I am very sorry for your loss and I will keep you and your family in my prayers.
VirginiaMarie, my thoughts and prayers are with you, and your family. May God grant you strength and comfort as your Grandma is now at peace and resting with Him.
I'm so sorry for your loss. My thoughts are with you and your family. I am sure, however, that your grandmother will be there on your wedding day sending you love and helping in that way that only she can.
Do not cancel. Honor her during the ceremony instead.
I guess for peace of mind, I'd say "what would she have wanted you to do?"
Definitely don't cancel, just make sure to pay special tribute to her during the ceremony, or at the reception. My grandfather passed away a few months ago, and he knew he wouldn't make it to my wedding. He told me that he and my nana would have the best seats in the house, and that even though they wouldn't be there physically, they'd be there.
I'm so sorry for your loss :(
The weather has been calling for thunderstorms on Saturday. Today, after my grandmother passed...the weather report doesn't have a cloud in sight! Thanks, Nana.
I am so sorry to hear this. I do not think you should cancel it- you grandmother would not want that. My grandmother died a couple weeks ago and it has been really hard on our family as well. They think it was a stroke or heart attack also. But I know that she is in a better place, free of pain, and will still be watching over us on our wedding day.

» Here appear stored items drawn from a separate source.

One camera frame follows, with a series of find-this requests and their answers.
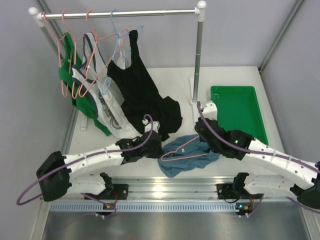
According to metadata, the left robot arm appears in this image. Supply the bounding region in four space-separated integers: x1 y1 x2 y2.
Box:
36 130 162 202

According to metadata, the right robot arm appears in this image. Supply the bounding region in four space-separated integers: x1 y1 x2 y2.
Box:
194 118 320 210

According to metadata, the white printed tank top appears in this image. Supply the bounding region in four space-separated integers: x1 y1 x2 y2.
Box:
72 32 141 139

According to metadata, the black tank top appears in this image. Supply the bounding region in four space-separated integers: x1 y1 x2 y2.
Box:
107 30 183 142

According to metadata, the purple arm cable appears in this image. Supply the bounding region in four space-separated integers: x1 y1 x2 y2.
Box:
196 101 320 218
16 114 155 218

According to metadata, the green plastic tray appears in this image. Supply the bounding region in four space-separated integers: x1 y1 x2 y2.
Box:
210 86 269 145

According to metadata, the blue tank top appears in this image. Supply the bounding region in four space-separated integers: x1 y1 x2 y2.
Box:
157 148 220 178

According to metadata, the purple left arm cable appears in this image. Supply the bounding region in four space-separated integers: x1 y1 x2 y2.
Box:
16 114 155 218

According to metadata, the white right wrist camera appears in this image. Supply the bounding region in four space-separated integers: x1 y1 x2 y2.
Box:
201 100 218 120

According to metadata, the perforated cable duct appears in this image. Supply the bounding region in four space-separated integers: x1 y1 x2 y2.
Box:
50 201 250 213

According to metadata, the pink hanger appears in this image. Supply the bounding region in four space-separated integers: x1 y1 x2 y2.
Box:
78 9 129 98
42 11 69 98
61 11 81 100
159 134 210 162

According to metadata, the aluminium rail base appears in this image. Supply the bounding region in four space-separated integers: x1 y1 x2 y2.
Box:
39 176 313 201

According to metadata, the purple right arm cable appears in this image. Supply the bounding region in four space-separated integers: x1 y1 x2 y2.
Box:
196 101 320 218

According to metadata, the green tank top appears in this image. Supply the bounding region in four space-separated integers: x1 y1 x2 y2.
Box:
59 32 111 136

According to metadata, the white garment rack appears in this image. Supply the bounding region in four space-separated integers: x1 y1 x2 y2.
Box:
27 0 208 132

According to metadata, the blue wire hanger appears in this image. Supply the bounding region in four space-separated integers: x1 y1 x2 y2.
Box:
101 8 129 95

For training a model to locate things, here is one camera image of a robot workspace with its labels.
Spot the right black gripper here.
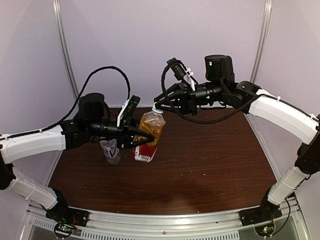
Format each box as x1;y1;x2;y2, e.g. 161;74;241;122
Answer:
153;80;225;116

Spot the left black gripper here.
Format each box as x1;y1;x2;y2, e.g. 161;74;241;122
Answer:
87;115;155;149

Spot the amber tea bottle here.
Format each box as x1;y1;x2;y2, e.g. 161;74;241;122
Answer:
132;107;166;163

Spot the white tea bottle cap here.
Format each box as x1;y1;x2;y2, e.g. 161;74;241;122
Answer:
151;102;165;115

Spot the clear water bottle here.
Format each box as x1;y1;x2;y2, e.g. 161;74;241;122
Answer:
100;139;121;165

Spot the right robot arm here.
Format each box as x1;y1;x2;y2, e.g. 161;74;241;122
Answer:
154;55;320;221

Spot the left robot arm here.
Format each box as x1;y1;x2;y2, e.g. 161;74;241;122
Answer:
0;93;155;222

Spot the left circuit board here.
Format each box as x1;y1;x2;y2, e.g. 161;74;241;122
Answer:
53;223;77;239

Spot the circuit board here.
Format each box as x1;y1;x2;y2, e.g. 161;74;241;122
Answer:
53;223;77;239
254;223;275;238

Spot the right circuit board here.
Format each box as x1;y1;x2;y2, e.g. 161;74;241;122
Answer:
254;223;275;238

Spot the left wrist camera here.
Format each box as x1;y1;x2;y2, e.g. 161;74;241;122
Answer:
116;95;141;127

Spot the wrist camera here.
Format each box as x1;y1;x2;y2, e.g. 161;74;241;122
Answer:
116;95;141;127
167;57;198;92

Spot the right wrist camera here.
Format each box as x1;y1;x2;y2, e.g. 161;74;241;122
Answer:
167;57;198;92

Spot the right black braided cable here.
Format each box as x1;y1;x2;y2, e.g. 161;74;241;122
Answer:
161;65;320;125

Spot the black braided cable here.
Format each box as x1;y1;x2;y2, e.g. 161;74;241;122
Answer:
0;66;132;138
161;65;320;125

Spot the left black braided cable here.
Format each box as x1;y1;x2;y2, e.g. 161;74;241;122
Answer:
0;66;132;138

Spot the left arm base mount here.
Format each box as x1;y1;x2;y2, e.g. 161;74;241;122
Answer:
43;188;89;227

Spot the front aluminium rail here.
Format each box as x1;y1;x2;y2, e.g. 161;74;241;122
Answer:
18;198;311;240

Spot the right aluminium frame post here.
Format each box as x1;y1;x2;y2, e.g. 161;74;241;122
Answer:
249;0;273;84

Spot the aluminium frame post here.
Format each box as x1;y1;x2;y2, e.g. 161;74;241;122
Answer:
249;0;273;84
52;0;79;100

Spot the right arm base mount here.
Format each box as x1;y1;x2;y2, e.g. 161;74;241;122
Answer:
239;188;283;226

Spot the left aluminium frame post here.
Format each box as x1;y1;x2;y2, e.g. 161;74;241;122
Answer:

I am sure the same is true for your grandmother.
My grandmother lost her husband 39 years ago and some of the verses we found in her Bible helped her through his death and are comforting to read for us upon her passing. One is Romans 6:23 For the wages of sin is death, but the gift of God is eternal life in Christ Jesus our Lord.
It is strange how things happen, the timing and all but I hope you find time to celebrate both your grandmother's life and your upcoming marriage!

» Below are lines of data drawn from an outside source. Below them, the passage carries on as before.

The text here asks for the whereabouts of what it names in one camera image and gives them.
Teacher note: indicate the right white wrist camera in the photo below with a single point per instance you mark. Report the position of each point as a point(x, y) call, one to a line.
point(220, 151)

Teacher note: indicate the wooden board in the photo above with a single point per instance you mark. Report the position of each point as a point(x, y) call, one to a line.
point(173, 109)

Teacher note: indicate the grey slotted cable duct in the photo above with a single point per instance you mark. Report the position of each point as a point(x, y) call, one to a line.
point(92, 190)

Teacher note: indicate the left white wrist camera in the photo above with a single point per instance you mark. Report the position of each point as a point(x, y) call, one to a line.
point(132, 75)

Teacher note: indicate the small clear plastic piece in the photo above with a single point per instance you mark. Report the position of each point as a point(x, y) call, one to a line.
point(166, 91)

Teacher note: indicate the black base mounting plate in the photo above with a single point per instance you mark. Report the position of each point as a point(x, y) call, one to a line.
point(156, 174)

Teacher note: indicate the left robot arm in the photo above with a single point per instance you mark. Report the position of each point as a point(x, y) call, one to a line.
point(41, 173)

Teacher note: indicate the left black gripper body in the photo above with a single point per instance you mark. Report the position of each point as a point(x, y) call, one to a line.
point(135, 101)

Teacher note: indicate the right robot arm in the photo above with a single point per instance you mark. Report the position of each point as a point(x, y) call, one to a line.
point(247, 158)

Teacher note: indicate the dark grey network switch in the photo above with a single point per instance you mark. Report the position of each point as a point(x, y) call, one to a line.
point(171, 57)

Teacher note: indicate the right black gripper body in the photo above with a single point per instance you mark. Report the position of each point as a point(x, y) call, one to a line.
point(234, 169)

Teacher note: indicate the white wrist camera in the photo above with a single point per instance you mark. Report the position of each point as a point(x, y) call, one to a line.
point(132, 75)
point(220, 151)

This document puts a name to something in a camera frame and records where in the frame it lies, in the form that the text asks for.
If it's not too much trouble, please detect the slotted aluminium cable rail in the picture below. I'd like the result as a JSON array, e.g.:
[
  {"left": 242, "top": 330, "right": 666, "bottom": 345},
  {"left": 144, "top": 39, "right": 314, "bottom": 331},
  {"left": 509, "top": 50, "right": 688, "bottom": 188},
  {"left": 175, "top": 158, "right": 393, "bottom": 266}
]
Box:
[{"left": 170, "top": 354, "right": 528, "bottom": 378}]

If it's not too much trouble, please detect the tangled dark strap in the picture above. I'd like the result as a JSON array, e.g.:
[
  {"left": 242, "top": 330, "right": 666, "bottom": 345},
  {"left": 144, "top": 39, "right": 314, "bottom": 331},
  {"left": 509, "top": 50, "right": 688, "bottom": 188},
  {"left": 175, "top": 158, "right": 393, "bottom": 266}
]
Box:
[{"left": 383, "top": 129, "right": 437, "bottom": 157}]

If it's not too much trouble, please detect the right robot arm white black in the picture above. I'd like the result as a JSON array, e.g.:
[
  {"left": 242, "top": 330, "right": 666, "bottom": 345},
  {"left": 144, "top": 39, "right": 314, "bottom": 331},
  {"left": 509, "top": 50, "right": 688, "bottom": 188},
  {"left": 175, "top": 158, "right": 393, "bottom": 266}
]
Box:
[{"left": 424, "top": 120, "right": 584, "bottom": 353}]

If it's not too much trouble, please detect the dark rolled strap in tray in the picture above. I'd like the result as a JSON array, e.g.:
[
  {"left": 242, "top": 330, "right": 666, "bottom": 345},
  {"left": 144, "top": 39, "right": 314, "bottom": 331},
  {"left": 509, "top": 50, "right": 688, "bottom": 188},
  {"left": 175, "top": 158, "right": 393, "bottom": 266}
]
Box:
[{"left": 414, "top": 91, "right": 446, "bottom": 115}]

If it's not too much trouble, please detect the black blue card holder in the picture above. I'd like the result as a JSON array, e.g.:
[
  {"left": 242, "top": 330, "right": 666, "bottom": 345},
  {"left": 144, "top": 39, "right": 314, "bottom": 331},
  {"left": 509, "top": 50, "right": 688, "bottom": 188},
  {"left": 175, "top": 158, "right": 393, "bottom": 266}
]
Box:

@VirginiaMarie: Aww that is so beautiful!!! I hope the sun shines brightly on your day and if it does, you will be able to feel some warmth coming from your Nana. :-)

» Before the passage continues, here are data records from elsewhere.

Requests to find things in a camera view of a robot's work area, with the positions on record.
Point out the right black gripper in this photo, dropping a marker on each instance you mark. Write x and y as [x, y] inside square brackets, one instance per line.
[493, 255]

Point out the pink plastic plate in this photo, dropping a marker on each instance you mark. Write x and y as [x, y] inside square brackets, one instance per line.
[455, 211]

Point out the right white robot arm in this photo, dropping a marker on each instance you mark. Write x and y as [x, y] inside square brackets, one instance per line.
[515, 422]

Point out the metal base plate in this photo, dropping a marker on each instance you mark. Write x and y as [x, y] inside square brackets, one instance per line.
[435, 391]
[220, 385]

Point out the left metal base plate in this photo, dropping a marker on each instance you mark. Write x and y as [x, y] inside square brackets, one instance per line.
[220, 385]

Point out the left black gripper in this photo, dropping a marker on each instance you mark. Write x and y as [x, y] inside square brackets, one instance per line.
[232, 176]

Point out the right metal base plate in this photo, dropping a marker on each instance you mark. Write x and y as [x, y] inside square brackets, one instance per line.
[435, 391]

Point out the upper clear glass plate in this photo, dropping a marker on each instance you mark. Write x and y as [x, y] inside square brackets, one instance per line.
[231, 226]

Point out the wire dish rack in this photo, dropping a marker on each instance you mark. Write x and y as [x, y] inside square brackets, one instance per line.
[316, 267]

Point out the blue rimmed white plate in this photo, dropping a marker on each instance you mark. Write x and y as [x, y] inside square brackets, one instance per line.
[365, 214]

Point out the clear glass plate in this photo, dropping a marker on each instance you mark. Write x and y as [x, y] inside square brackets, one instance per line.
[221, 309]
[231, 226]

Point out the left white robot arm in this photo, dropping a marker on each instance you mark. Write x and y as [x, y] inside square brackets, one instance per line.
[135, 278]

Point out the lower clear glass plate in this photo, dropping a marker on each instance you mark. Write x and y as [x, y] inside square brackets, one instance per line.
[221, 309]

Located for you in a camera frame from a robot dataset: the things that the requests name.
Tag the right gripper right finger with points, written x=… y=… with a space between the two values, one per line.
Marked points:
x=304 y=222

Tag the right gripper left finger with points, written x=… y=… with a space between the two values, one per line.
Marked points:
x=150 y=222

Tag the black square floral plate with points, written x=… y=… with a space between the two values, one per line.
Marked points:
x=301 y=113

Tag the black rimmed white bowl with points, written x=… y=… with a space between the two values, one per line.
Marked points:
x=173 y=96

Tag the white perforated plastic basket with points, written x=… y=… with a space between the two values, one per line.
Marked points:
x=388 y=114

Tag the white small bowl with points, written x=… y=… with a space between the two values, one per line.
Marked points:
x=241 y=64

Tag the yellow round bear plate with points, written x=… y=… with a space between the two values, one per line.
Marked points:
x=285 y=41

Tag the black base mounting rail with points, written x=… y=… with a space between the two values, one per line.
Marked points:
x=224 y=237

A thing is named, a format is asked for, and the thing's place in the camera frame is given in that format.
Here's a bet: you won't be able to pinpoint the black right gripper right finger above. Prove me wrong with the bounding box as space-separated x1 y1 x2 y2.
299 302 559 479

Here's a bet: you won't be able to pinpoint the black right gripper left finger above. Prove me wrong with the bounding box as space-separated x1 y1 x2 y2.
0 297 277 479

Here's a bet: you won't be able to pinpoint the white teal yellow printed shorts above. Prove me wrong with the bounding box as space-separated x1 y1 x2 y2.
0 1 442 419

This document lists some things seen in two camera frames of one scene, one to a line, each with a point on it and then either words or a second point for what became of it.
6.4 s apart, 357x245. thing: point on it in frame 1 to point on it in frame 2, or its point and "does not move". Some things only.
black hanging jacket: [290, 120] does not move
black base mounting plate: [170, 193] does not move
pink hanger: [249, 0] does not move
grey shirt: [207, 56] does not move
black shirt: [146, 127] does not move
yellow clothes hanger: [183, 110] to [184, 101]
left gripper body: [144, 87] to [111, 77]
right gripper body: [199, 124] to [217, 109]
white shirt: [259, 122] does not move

Oh, Virginia, I am so sorry! And For you, too Crayfish!
Please continue with the wedding. I am sure that is what your Nana would have wanted! I will be thinking about you and your families!
Oh hun so sorry to hear of your loss. A friend of my FI was getting married and very sadly his father passed away that very morning. It was exspected. The bride being the thoughtful girl she is had already arranged for a star to be named after the father. She put the paper work in a frame to hang on the wall, then wrapped the whole thing with beautiful paper and bows. She gave this to her mother-in-law (who did go to the reception) during the speeches. There was not a dry eye in the house but we all felt it was a good way to be remembered. I hope this idea helps yourself. The best to you.
@VirginiaMarie, I'm so very sorry for your loss and your entire family who lost her as well. I think a tribute during the ceremony would be lovely. Do you have a sibling or cousin that could read a poem of your choosing then at the end say something like "that was dedicated to our nana who sadly is no longer with us, but will always remain in our hearts" something like that?
Again, so sorry for your loss.
@VirginiaMarie, I'l sorry for your and your families loss. This happened to me four days before I got married. Although it was not easy, we went ahead with the wedding. My grandmother said that I was to follow through no matter what happened. My family, being extremely private, told no one but immediate family. (I'd change that, in retrospect) We never even told the photographer which was a huge mistake. This was quite a few years ago, and back then not many pictures were taken. The ones that were, showed a tinge of sadness, and I haven't really shared them with anyone.
For the love of your grandmother and father, go ahead and marry your dear FI. Find a way to honor your family--either as a whole if that's easier, or specifically your grandmother. My thoughts and prayers and good wishes are with you as your go through this week of preparation.